START Data for this exercise

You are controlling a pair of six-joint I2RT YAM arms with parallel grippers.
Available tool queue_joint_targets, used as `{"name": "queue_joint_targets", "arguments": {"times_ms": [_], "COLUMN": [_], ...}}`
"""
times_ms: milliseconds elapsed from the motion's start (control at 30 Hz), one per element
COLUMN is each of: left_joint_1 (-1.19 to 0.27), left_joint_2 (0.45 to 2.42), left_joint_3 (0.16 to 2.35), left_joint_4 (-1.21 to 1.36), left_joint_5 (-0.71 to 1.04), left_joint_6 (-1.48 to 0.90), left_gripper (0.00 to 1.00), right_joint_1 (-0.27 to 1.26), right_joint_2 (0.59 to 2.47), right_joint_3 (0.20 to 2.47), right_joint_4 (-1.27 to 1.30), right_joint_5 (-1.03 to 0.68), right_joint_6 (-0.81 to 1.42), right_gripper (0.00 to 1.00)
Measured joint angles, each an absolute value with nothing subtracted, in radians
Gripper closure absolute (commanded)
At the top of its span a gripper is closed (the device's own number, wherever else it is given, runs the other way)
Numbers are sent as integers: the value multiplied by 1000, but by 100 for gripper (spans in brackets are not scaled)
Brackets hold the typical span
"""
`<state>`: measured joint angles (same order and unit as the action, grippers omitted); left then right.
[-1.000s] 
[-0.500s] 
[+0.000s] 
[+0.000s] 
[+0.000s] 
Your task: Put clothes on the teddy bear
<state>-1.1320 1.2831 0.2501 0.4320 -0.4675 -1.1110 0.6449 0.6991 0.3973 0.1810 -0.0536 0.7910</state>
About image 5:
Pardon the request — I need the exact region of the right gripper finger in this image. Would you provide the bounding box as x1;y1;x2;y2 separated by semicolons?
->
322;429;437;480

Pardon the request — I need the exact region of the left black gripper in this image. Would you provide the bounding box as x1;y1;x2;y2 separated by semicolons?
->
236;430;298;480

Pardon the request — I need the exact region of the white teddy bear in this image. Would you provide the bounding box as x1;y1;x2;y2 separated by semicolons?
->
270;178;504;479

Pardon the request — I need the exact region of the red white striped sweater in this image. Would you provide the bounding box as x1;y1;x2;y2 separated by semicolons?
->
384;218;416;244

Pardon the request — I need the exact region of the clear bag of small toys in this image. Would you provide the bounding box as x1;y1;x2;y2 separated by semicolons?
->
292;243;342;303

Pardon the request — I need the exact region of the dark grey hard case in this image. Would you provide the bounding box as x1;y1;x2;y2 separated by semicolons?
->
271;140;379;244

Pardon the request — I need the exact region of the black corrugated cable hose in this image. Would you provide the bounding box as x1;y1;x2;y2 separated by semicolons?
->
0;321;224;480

END Data for this exercise

- [Your objective]:
Taking care to miss no line, set down the whole listing above exactly.

- [Exercise response]:
You are controlling a pair of six-joint I2RT YAM arms with parallel grippers.
Available tool queue_joint_targets, used as `{"name": "queue_joint_targets", "arguments": {"times_ms": [_], "COLUMN": [_], ...}}`
"""
times_ms: milliseconds elapsed from the motion's start (control at 30 Hz), one per element
COLUMN is each of: left_joint_1 (-1.19 to 0.27), left_joint_2 (0.45 to 2.42), left_joint_3 (0.16 to 2.35), left_joint_4 (-1.21 to 1.36), left_joint_5 (-0.71 to 1.04), left_joint_6 (-1.48 to 0.90), left_gripper (0.00 to 1.00), right_joint_1 (-0.27 to 1.26), right_joint_2 (0.59 to 2.47), right_joint_3 (0.20 to 2.47), right_joint_4 (-1.27 to 1.30), right_joint_5 (-1.03 to 0.68), right_joint_6 (-0.81 to 1.42), right_gripper (0.00 to 1.00)
Measured joint angles, each an absolute value with nothing subtracted, in radians
Gripper closure absolute (commanded)
At the top of its span a gripper is closed (the device's own number, wherever else it is given, runs the other way)
Numbers are sent as integers: the value multiplied by 1000, but by 100 for gripper (spans in brackets are not scaled)
Brackets hold the typical span
"""
`<state>`: measured joint angles (same order and unit as the action, grippers omitted); left then right.
[-1.000s] 
[-0.500s] 
[+0.000s] 
[+0.000s] 
[+0.000s] 
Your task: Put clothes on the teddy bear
<state>-1.1320 1.2831 0.2501 0.4320 -0.4675 -1.1110 0.6449 0.6991 0.3973 0.1810 -0.0536 0.7910</state>
About image 5:
Pardon the request — I need the exact region of the right gripper finger in this image. Would you provide the bounding box as x1;y1;x2;y2 separated by semicolons?
->
322;429;437;480

Pardon the request — I need the exact region of the left black gripper in this image. Would you provide the bounding box as x1;y1;x2;y2 separated by semicolons?
->
236;430;298;480

Pardon the request — I need the exact region of the white teddy bear in this image. Would you provide the bounding box as x1;y1;x2;y2 separated by semicolons?
->
270;178;504;479

Pardon the request — I need the exact region of the red white striped sweater in this image. Would you provide the bounding box as x1;y1;x2;y2 separated by semicolons?
->
384;218;416;244

Pardon the request — I need the exact region of the clear bag of small toys in this image. Would you provide the bounding box as x1;y1;x2;y2 separated by semicolons?
->
292;243;342;303

Pardon the request — I need the exact region of the dark grey hard case in this image. Would you provide the bounding box as x1;y1;x2;y2 separated by semicolons?
->
271;140;379;244

Pardon the request — I need the exact region of the black corrugated cable hose in this image. Would you provide the bounding box as x1;y1;x2;y2 separated by semicolons?
->
0;321;224;480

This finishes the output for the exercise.